Purpose: The objective of this study was to evaluate the influence of race and socioeconomic status on adolescent female to male transgender patients' ability to undergo gender-affirming mastectomy.

Methods: Under IRB approval, electronic medical records of female to male (FTM) transgender patients who underwent gender-affirming bilateral mastectomies by the senior author between 2017 and 2019 were merged with the Agency for Healthcare and Research Quality's (AHRQ) Social Determinants of Health Database and retrospectively reviewed.

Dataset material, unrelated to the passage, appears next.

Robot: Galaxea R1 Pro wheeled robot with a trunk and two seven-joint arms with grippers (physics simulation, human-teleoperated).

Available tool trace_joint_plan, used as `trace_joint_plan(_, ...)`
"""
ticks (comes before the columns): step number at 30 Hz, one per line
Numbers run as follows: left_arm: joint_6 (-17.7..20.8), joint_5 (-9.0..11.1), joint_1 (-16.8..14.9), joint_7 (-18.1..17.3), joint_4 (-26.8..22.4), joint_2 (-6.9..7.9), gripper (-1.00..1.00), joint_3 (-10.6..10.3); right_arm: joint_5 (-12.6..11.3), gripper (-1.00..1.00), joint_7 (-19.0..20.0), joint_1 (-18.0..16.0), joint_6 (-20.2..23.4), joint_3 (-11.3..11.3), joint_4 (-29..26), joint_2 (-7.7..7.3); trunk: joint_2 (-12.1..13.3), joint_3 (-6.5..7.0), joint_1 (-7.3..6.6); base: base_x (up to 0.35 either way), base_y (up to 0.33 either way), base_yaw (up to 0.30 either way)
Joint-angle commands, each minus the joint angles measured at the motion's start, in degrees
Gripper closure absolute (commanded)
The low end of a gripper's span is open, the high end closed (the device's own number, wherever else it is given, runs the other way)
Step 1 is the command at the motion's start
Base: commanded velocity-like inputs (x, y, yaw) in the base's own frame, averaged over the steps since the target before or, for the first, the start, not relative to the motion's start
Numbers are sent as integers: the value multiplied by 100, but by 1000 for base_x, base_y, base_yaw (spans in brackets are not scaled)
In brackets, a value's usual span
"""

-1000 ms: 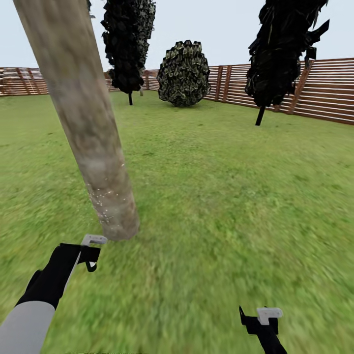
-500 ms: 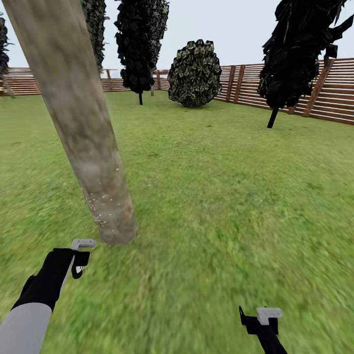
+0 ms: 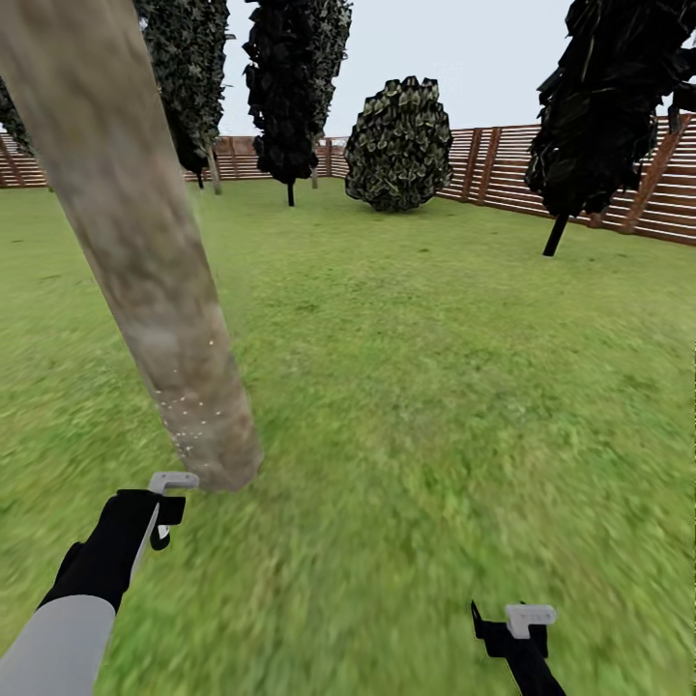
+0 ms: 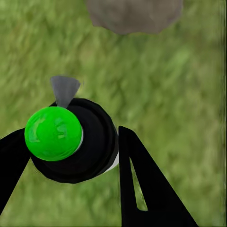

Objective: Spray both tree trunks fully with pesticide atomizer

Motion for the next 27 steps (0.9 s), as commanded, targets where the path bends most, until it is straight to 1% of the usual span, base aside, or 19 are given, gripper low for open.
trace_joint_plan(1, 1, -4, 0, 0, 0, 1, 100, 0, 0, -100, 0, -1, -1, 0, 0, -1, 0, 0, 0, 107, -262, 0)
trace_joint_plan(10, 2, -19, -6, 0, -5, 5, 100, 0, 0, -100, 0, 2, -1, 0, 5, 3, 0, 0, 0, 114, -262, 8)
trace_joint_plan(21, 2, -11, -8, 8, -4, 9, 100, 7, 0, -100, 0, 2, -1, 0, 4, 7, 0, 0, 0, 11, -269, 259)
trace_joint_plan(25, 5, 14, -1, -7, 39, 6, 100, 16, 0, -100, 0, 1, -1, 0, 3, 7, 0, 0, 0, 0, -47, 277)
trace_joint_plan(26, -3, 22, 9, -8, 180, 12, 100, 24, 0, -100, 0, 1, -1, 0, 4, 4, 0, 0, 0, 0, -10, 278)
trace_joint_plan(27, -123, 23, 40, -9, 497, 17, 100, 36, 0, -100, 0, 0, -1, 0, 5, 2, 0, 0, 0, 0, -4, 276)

Results: 108 adolescent patients were included in the analysis. Majority were Caucasian/ non-Hispanic (81%), and 75% of patients came from ZIP codes where more than 75% of the population was Caucasian. The median household income in our patients' ZIP codes was $56,707; SD $18,221 (national mean=$50,791, SD $14,455). The median home value in these areas was $160,527, SD $79,710 (national mean=$146,127, SD $89,409). Majority of patients live in an urban environment (85.19%), followed by suburban (12.02%) and rural (2.79%) environments. Most patients came from ZIP codes with higher levels of private health insurance and lower levels of public health insurance (private mean 68.6%; SD 10.31, public mean=19.9%, SD 8.2) compared to national averages (private mean=60.5%, SD 12.38, public mean=26.2%, SD 9.87).

Conclusion: This study revealed that white patients living in predominantly white, middle-income neighborhoods make up the overwhelming majority of FTM patients that underwent gender-affirming mastectomy at our institution. This highlights a need to make life-improving gender-affirming surgery more accessible to lower income and non-white populations.